◆ DATA SECTION ◆

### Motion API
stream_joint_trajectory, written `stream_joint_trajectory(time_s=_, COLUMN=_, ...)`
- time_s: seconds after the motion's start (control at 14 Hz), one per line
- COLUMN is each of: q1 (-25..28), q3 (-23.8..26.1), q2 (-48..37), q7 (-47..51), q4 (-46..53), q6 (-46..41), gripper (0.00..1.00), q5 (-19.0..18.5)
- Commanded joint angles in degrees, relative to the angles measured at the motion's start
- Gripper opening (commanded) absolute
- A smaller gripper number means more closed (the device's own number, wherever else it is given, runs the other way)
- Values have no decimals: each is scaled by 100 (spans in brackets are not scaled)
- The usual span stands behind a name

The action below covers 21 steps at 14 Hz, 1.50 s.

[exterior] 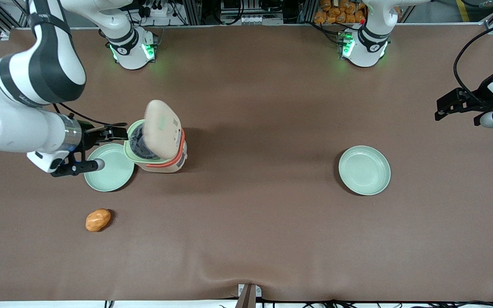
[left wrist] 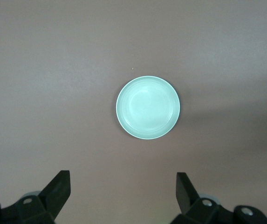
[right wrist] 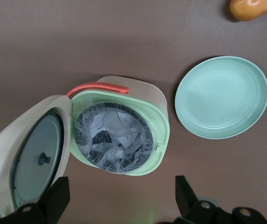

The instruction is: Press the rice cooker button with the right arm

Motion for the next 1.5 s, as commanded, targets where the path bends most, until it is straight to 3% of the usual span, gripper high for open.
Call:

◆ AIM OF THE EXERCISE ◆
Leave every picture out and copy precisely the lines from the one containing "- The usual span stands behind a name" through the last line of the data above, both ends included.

◆ ANSWER SECTION ◆
- The usual span stands behind a name

The action below covers 21 steps at 14 Hz, 1.50 s.

[exterior] 
[left wrist] 
[right wrist] 

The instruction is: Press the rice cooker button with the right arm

Motion for the next 1.5 s, as commanded, targets where the path bends most, until it is straight to 3% of the usual span, gripper high for open.
Call:

Nothing remains to be done for this exercise.